It’s been raining heavily for days. The ocean sounds angrier than usual and the thunder seems to shake the foundation of their meager dorms, waking up the younger boys at night and startling nearly everyone at times. The lightning hasn’t hit anywhere near the Abbey but it’s always a possibility, especially being so close to the water. Cleon wonders if the ocean will come up to greet them before the storm ends.

He runs from the main building to the dorms. The rains soaking him in seconds. He shuts the door behind him and removes his mask. A towel is waiting for him by the entrance and he wipes his hair, face, and hands, before fitting the mask back on.
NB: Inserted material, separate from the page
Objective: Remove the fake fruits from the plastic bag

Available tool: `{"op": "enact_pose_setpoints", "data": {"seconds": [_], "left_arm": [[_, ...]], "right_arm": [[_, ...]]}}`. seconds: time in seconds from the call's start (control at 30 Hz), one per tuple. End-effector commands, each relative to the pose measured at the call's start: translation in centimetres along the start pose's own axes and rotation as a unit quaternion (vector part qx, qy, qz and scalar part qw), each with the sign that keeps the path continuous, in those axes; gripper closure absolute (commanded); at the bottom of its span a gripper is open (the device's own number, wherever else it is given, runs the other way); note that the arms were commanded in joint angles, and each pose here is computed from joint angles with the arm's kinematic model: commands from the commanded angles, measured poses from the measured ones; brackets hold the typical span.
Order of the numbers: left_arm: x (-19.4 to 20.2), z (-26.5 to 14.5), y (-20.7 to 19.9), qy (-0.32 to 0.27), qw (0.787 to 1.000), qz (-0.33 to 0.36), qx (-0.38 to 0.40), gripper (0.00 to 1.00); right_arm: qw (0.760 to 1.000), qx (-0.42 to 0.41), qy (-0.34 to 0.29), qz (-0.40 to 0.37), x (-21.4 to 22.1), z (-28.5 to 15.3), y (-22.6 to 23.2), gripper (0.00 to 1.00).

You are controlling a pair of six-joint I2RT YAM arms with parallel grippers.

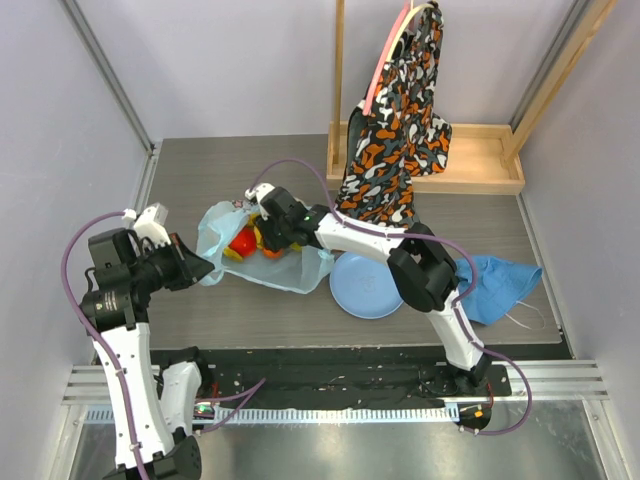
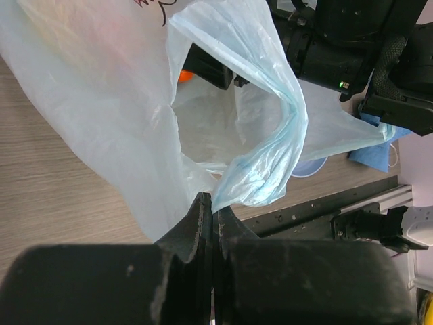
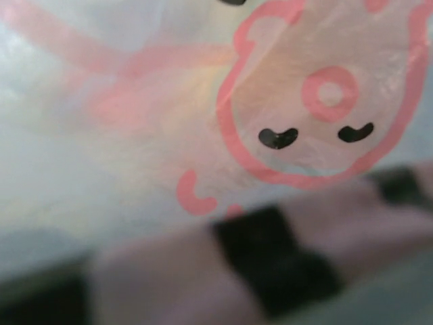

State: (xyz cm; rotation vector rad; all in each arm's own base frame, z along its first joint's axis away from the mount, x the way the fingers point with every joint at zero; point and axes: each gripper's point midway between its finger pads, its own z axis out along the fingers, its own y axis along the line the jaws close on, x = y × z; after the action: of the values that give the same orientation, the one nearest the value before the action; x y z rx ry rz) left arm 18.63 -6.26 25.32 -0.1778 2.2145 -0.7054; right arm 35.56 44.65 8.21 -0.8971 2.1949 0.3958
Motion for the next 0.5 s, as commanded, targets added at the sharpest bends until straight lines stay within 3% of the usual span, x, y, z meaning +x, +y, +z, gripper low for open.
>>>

He shrugs out of his overcoat. Water drips steadily onto the floor. He feels like a drowned rat, which is funny, he muses, wringing out his coat in a nearby bucket, since he was born in Morley and it was just as (possibly even more) dreary over there. He should be used to this weather. There’s something about Dunwall, though, something that weighs down on his bones and makes his spirit sink deep into the earth. He doesn’t really think this is life anymore. All the overseers are dead behind their masks and the only one alive is Mason.

He has a job to do in two days, whether or not the storm lets up. Going all the way near Kaldwin’s Bridge to rid a house of some heretics. They’ve been waiting for the rain to die down a little, but at this rate, they need to get there before the heretics catch wind of them and vacate the premises. Overseer Tobias (the overseer who seems to hold nothing but contempt for Mason and trains him doubly hard than the rest of them, for reasons Cleon can’t understand and chalks it up to prejudice. no one likes Serkonans over here. he can’t fathom why) doesn’t want them to wait much longer. He’s not even going himself, but sending a team of four to get the job done. Such is well, he supposes, checking to see if he received any mail (a reminder of the job, another request to switch patrol shifts). It’s just another job.

He straightens up, pushing his red hair from his eyes. From the other room he can low chatter. There’s an angry gasp and a grunt and Cleon is by the door in seconds, eyes wide.

“Get _off_ me!” Mason yells, shoving hard at the other man’s chest. He takes maybe two steps back, grunting again in annoyance. “Th-that’s a violation of the Scriptures!”

The man starts to mumble more things that Cleon can’t hear through the blood rushing in his ears. His legs are trembling and only gripping the doorframe is keeping him upright. _Get him out of there_ , his mind screams. He doesn’t move. Mason seems to recover quickly however, his earlier outrage morphing into a calm anger Cleon can’t imagine himself ever possessing at that age. “Get away from me. I have patrol in a few minutes and I won’t be late because you can’t-- can’t _control_ yourself.” He brushes past the man and moves towards the doorway and that’s when Cleon snaps into action ( _too little too late_ ). He grabs Mason by the shoulders and pulls him out the room, slamming the door behind them.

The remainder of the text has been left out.